Etwas umklammerte ihn, drückte seine Arme nach unten, zwang ihn zu verharren.

Mit hohntriefenden Gesichtern packten die Hexen mit ihren scharfen Krallen seine Kleider. Sie schlitzten sie auf, rissen sie ihm vom Leib.

Sie fetzten alles herunter. Bis er splitternackt war.

»Oh!«, höhnten die anderen. »Ein schöner Mann.«

Er schämte sich und wäre am liebsten im Boden versunken.

Mit den Händen bedeckte er seine Blöße. Der eiskalte Wind fuhr ihm über den schweißnassen Rücken und ließ ihn schaudern.

»Los jetzt, Anthony Ballard!«, schrien die Hexen ungeduldig.

Und seine Beine begannen wieder zu gehen. Sie erwarteten ihn mit ihren glühenden Ruten. Er betrat die Gasse. Da zischten und fauchten schon die ersten Ruten durch die Luft, landeten klatschend auf seinem nackten Rücken. Ein wahnsinniger Schmerz durchraste Tony Ballard. Er presste die Zähne zusammen.

Da schlugen schon die nächsten Hexen zu. Dieser Schmerz war noch schrecklicher, kaum zu verkraften. Ihm wurde übel. Er spürte, wie die Haut an seinem Rücken aufplatzte, wie die glühenden Ruten sein Fleisch verbrannten, wie Blut über seinen Rücken floss.

Er musste weitergehen. Sie zwangen ihn dazu.

Klatsch!

Klatsch!

Klatsch!

Es war schlimmer als die Hölle. Taumelnd, von wahnsinnigen Schmerzen gepeinigt, wankte Tony Ballard ächzend durch die schreckliche Hexengasse.

Fürchterlich fauchten die Ruten durch die Luft. Die Gasse schien kein Ende zu nehmen. Immer wieder trafen ihn die glühenden Ruten. Er brach nieder.

»Aufstehen!«, kreischten die Hexen.

»Aufstehen, du Schlappschwanz! Wir sind mit dir noch nicht fertig! Steh auf!«

Er musste aufstehen, obwohl er kaum noch die Kraft dazu hatte. Sie zwangen ihn, aufzustehen. Sie hätten selbst einen Toten dazu zwingen können. Ihre Macht war ungeheuer groß. Was konnte ein Mensch gegen sie ausrichten? Nichts.

Überhaupt nichts.

Als er stand, trafen ihn wieder ihre entsetzlich schmerzenden Ruten. Er wankte weiter. Die Hexengasse wurde immer länger. Es schien, als würden sich immer neue blutgierige Hexen hinzugesellen. Ihre Hiebe waren kräftig, gnadenlos. Sie kicherten, lachten begeistert und kreischten still vor Vergnügen, denn es war für sie das größte Erlebnis, die tiefste Befriedigung, einen Menschen quälen zu können.

Klatsch!

Klatsch!

Klatsch!

Um Tony Ballard drehte sich die ganze Welt. Von überallher flogen glühende Ruten auf ihn zu. Sie landeten nun nicht mehr ausschließlich auf seinem Rücken, sondern auch in seinem Gesicht, an seinen Beinen, auf seinem Bauch, auf seiner Brust.

Er drehte sich selbst im Kreise herum.

Überall standen die kichernden, lachenden, kreischenden Hexen. Überall waren diese verfluchten glühenden Ruten zu sehen. Sie schlugen ihn auf den Kopf, auf den Hals, in den Nacken.

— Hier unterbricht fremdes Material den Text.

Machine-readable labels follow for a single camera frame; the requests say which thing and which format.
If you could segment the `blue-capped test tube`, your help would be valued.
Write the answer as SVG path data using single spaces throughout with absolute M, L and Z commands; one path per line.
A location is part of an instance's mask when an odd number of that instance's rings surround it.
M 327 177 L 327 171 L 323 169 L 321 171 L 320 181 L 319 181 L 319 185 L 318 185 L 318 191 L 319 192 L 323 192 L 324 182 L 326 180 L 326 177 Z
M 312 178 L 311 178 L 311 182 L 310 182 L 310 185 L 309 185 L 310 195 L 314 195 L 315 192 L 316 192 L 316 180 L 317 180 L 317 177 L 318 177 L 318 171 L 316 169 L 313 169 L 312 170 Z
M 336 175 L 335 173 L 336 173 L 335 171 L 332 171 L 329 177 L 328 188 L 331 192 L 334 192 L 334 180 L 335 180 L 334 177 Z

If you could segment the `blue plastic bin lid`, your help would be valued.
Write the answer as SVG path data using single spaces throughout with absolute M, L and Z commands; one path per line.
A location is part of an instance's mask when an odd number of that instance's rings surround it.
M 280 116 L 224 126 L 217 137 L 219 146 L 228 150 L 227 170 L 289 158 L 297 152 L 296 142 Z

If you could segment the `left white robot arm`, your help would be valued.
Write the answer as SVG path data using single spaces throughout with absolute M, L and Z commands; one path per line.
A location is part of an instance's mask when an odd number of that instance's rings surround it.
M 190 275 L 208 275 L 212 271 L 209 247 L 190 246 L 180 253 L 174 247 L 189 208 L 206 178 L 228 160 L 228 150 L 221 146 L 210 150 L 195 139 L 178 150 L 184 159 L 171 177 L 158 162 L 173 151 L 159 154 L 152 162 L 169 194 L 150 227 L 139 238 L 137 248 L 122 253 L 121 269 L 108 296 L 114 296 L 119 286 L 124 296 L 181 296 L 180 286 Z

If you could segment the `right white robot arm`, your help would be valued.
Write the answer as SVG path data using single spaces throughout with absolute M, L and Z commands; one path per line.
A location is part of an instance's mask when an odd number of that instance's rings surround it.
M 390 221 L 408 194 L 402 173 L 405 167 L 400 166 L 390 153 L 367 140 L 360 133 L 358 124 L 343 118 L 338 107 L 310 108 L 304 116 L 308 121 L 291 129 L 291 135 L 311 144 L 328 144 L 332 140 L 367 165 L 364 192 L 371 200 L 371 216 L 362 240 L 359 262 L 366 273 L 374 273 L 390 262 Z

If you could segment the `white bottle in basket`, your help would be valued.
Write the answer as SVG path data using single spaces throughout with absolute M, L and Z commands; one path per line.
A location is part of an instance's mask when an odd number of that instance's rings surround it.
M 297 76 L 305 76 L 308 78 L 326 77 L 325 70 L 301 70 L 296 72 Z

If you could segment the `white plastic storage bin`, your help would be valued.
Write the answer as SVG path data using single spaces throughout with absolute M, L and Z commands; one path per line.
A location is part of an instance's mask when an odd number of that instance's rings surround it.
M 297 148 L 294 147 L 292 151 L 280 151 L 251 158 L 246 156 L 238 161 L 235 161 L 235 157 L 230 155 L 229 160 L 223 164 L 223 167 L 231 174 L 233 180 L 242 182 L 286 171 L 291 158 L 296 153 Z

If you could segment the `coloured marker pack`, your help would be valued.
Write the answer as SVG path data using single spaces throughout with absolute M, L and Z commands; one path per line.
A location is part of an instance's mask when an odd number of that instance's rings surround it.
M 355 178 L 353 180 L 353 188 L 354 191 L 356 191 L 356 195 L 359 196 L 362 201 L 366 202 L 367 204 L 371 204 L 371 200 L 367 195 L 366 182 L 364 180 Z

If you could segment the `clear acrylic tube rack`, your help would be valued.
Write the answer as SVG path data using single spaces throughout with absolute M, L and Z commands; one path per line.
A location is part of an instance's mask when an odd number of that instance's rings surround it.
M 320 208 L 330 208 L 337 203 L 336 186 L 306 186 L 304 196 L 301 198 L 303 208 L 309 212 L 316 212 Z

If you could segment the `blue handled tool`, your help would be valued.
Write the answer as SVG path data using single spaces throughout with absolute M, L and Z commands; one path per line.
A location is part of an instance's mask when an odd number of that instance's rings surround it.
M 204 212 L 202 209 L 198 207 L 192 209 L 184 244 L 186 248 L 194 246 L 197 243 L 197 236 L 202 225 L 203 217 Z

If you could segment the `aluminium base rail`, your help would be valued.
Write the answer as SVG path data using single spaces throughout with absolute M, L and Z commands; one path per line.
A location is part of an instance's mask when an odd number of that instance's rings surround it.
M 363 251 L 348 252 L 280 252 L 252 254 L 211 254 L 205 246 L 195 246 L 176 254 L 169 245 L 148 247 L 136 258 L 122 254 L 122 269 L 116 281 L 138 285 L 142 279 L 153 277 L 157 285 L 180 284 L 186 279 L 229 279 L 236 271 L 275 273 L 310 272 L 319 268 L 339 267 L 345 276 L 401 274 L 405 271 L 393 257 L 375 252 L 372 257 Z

Total zerschlagen brach er erneut zusammen.

Das Ende war nahe. Er fühlte es.

Entsetzt, in furchtbarer Todesangst, starrte er zu den geifernden Bestien hinauf, die über ihm standen. Sie lachten schrill und bespuckten ihn. Ihr Speichel schien aus einem Schwefelgemisch zu bestehen, denn er brannte höllisch in seinen tiefen Verletzungen.

»Nun, Anthony Ballard!«, schrien sie begeistert. »Wie gefällt dir das?«

In seinem Kopf rumorte es. Er hatte das Gefühl, dass eine tiefe Ohnmacht ihren schwarzen Mantel über ihn breiten wollte, doch die Hexen hielten diese wohltuende Ohnmacht, die ihn seine Schmerzen hätte vergessen lassen, von ihm fern.

Sein ganzer Körper war eine einzige große Wunde.

»Warum seid ihr nur so schrecklich grausam?«, keuchte Tony Ballard.

»Töten werden wir dich!«, schrien die Hexen wütend. »Ja! Töten! Aber nicht jetzt. Nicht auf einmal. Das wäre ein zu schneller Tod für einen Ballard. Nein, wir werden dich langsam zu Tode quälen. Ganz langsam. Du musst um den Tod winseln, Anthony Ballard. So, wie sie alle um ihren Tod gewinselt haben, die Ballard hießen und Nachfahren des Henkers waren!«

Wieder stießen sie ein furchtbares Lachen aus. Dann traten sie zurück, ließen von ihm ab.

Die Ohnmacht kam, und mit ihr kam eine frostige Kälte, die sich in Tonys Körper schlich. Er glaubte, das wäre der Tod.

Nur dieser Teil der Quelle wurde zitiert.